**Exercise:** Find how many lines in the data below mention "image". Give the number only.

**Supplied material:**
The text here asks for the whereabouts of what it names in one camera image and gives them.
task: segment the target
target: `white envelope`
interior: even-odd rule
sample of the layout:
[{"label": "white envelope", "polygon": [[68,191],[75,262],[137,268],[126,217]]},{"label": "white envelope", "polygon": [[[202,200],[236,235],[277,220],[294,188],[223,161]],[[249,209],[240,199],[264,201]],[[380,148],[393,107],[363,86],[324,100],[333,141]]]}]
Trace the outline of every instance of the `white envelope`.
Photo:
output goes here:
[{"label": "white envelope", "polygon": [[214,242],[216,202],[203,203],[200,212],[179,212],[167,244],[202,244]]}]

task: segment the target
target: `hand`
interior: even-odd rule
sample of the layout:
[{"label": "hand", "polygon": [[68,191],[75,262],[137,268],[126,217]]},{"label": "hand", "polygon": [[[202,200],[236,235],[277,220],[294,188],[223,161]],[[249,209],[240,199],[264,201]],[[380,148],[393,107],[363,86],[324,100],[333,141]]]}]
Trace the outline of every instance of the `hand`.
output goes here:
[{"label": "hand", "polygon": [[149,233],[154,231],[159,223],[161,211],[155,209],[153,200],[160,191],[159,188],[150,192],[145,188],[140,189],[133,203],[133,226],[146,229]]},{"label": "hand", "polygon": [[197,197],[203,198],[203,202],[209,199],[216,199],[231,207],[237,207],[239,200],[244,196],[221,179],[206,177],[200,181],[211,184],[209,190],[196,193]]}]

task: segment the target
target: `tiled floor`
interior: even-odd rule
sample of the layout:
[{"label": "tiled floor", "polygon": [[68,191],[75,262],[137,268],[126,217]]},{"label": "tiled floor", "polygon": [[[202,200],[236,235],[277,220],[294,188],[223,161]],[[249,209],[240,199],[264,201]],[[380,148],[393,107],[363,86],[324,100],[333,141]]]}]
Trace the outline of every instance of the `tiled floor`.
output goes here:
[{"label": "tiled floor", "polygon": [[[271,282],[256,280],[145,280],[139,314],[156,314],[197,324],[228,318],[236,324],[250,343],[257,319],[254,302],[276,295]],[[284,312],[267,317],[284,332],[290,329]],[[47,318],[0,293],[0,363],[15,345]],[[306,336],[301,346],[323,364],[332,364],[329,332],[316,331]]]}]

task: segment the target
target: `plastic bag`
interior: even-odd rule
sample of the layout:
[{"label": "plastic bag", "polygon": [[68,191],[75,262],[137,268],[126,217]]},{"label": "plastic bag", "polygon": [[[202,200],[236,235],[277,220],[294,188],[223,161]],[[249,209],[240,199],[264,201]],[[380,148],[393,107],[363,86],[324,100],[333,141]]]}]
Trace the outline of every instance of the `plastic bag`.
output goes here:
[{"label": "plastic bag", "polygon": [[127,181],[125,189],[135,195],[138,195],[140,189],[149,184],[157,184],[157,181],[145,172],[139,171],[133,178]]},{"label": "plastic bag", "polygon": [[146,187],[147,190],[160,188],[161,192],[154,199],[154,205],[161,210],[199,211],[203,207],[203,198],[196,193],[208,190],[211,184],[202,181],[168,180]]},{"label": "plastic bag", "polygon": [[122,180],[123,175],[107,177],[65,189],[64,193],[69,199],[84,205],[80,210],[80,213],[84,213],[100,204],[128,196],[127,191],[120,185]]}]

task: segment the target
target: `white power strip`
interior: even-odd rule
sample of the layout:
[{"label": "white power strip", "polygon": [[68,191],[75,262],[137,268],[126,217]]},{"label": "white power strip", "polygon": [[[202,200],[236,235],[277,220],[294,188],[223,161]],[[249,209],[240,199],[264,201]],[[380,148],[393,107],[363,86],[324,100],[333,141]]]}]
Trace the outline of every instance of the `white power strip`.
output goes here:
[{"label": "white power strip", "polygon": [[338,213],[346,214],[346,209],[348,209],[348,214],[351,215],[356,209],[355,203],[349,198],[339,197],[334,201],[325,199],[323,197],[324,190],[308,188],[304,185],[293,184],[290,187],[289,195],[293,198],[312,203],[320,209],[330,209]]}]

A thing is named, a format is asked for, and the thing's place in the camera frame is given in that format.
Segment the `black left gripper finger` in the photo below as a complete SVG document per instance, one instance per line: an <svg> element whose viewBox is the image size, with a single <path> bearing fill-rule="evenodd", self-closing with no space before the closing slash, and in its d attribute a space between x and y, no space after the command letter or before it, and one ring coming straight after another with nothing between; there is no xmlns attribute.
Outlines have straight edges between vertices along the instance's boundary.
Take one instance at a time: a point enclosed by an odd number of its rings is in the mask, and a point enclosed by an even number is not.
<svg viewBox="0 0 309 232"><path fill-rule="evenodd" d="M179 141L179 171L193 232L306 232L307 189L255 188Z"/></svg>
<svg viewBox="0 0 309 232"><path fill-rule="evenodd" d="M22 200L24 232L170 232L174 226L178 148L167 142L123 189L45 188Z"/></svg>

**Solution to the exercise:** 2